Boy and the Sparrow
A little cock-sparrow sat on a green tree,
And he chirruped, he chirruped, so merry was he;
A naughty boy came with his wee bow and arrow,
Determined to shoot this little cock-sparrow.
"This little cock-sparrow shall make me a stew,
And his giblets shall make me a little pie, too."
"Oh, no," says the sparrow "I won't make a stew."
So he flapped his wings and away he flew.

This short verse appears in many 19th-century Mother Goose collections and anthologies of English nursery rhymes. It’s commonly printed as Boy and the Sparrow (or “The Little Cock-Sparrow”) in period collections.
On the surface it’s a tiny story: a cheerful sparrow is threatened by a boy who intends to make a stew and a pie, but the sparrow escapes. That simple plot — boy hunts, bird outwits him — fits a large group of animal-verses used with children, where animals talk or act to teach a small moral or amuse by reversal.
There’s also a historical layer.
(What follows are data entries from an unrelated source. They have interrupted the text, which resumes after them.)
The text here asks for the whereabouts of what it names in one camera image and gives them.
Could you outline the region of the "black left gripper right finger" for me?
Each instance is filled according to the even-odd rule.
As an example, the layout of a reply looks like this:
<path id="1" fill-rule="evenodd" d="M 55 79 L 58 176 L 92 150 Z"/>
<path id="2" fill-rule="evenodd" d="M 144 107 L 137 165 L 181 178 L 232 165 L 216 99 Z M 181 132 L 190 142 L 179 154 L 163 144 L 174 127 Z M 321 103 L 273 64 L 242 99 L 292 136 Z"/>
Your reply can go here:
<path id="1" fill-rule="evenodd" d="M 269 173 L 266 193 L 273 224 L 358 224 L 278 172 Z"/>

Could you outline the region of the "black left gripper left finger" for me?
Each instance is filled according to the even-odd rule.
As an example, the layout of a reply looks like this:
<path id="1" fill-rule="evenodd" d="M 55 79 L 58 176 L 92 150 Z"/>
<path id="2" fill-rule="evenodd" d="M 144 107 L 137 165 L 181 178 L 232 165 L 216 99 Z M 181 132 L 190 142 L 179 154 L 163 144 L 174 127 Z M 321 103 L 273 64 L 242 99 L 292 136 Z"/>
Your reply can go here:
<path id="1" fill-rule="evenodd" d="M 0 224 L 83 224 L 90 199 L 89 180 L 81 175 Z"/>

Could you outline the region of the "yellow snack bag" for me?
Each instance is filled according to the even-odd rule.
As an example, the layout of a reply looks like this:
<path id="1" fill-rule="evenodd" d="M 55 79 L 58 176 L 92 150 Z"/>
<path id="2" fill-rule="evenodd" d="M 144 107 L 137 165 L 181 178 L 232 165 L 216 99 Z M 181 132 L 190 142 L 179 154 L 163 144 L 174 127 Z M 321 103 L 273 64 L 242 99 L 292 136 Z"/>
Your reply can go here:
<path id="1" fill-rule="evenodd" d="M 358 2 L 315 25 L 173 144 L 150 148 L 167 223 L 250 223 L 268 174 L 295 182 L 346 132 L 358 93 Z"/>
Sparrows were once common table fare in parts of Britain and Europe; trapping and eating small birds (and using their eggs) was ordinary rural practice, so lines about making a “stew” or “pie” would have registered as realistic, if grisly, detail to Victorian readers. The rhyme preserves that everyday domestic context while softening it with a talking bird and a quick escape.
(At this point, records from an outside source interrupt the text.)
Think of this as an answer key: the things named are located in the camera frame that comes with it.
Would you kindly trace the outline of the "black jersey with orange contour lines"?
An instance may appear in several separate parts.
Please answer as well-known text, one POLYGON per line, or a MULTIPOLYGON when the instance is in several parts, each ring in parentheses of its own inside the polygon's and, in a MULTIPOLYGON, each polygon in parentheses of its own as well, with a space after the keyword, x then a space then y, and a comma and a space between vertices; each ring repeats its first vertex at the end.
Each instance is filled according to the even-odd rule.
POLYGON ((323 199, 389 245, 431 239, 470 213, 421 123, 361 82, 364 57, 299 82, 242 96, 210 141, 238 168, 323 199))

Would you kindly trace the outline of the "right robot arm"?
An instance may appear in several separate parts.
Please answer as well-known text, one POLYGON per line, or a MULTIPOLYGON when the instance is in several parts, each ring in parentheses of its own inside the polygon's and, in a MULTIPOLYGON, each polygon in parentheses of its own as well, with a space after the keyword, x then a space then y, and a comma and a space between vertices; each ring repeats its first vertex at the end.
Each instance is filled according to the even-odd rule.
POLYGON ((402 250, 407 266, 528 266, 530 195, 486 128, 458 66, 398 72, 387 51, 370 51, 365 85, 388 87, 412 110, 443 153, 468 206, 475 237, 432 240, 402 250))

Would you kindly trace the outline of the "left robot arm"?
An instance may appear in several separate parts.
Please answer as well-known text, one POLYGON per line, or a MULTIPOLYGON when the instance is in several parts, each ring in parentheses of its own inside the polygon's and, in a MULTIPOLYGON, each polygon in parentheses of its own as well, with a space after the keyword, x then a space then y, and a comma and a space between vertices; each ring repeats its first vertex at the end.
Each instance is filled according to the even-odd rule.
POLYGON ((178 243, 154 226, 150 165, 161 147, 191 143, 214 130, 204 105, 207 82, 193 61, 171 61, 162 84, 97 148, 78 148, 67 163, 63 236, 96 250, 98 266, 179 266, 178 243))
Because it’s short, repetitive, and memorable, the verse circulated both as a printed nursery rhyme and orally as a chant or singing game in local collections. Modern editors tend to keep it as a curious rural fragment — a glimpse of how children’s verse borrowed language from the market, the kitchen, and everyday life.

1. A simple retelling
A boy tries to catch a sparrow for stew and pie, but the sparrow escapes.
2. The characters
Main characters: the boy and the sparrow.
3. Setting
Likely a rural outdoor setting.
4. Theme
Quick wit and escape from danger.
5. Moral
Sometimes the smallest outsmart the bigger.